龍谷 2007 No.64

RYUKOKU SPORTS 航空部

目標の北京五輪出場で人々に元気や感動を与えたい

和田 麻希 さん経済学部3年生〈京都・西京商業高校(※現 西京高校)出身〉

久住滑空場における大会風景
「走るのが好き!」が アスリートとしての原点に

 トラック上の和田選手は、近寄りがたい空気を放っていた。第60回西日本学生陸上競技対校選手権大会では、100M、200M、4×100Mの三冠を達成。2007全日本学生陸上競技チャンピオンシップの100Mでは11秒63の大会新記録を樹立。
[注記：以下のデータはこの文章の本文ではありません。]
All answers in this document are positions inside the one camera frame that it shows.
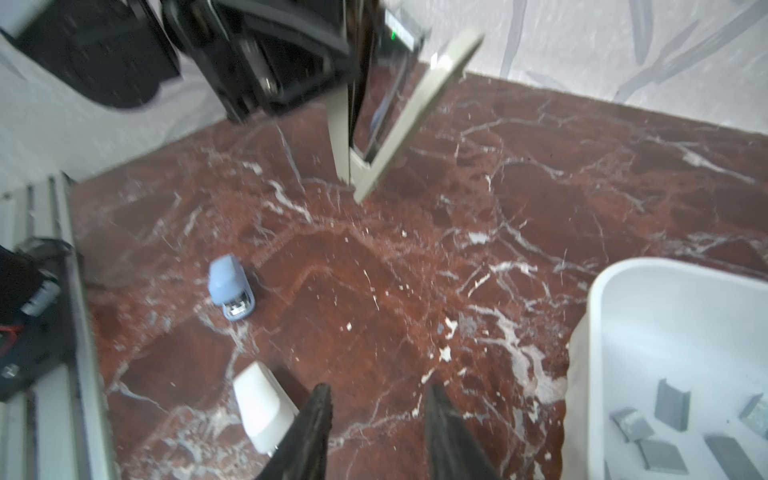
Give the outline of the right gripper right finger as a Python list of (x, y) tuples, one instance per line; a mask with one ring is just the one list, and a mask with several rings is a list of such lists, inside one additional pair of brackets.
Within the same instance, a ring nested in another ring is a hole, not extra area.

200Mの23秒67に至っては、大会新記録とともに西日本学生新記録という活躍ぶりだ。シーズンオフの練習日とはいえ、北京五輪に焦点を当てる彼女には、ほんの一瞬の緩みさえ許されないのか、全身に気迫がみなぎっていた。
 練習を終え、インタビュー室に現れた彼女は、厳しい表情が顔から消え、笑顔の似合う「和田さん」へと一変した。「メリハリを付けるタイプなので、練習は練習、遊ぶ時は思いっきり遊ぶ。遊んでいる時は、陸上選手に見えないってよく言われますね」と、屈託なく笑う。
 「小学校から走ることが好きだった」ことが、和田さんのアスリートとしての原点だ。タイムよりも走る楽しさが一番だった中学の陸上部時代。タイムを伸ばすことで上をめざす面白さを見出し、本格的に体力づくりと精神鍛練に励んだ高校時代。大学の陸上部では、走り込みによる筋力アップに磨きをかける日々だ。同レベルの選手が毎年入ってくることも、練習の質が上がり、励みにもなると言う。正課では、「スポーツサイエンスコース」を選択し、栄養学やスポーツ心理学といった講義を受けることで、自身の選手生活に役立てている。
 「クラブに関係する勉強ができるので、授業の両立がとてもやりやすいですね」。

RYUKOKU SPORTS 航空部
 
RYUKOKU SPORTS 航空部
努力をすればするほど結果は必ずついてくる

 正課活動と課外活動を上手く両立させている中にあっても、壁にぶつかることがある。和田さんは、選手にとって生命線ともいえる怪我に、何度か泣かされているのだ。特につらかったのは、世界陸上に向けて調整していた頃の怪我だったという。
 「練習ができない時期がずるずると続いて、本調子にならないまま、選考会を迎えてしまいました。あとちょっと、というところで出場できませんでした。さすがに落ち込みましたね」。
 「辞めよう」と思うこともある。その度に自分が努力してきた道を振り返る。「練習すればするほど結果がついてくる。次は見返してやろう」と、自分を奮い立たせて、前へと進んでいく。
 世界陸上の苦い経験があったからこそ、北京五輪にかける思いは格別だ。代表に選出されることが第一目標だが、和田さんはその目的のみで走るわけではない。彼女にとって、走ることは「人々に感動を与えるため」でもある。
 「自分が走ることで、後輩や家族、友達が元気をもらったとか、感動したとか、そう言われることがすごく嬉しい。そういうことができるのは、自分には陸上しかないのかなと思います」
 その感動を喜びにして走り抜く。和田さんの大舞台は、目前に迫っている。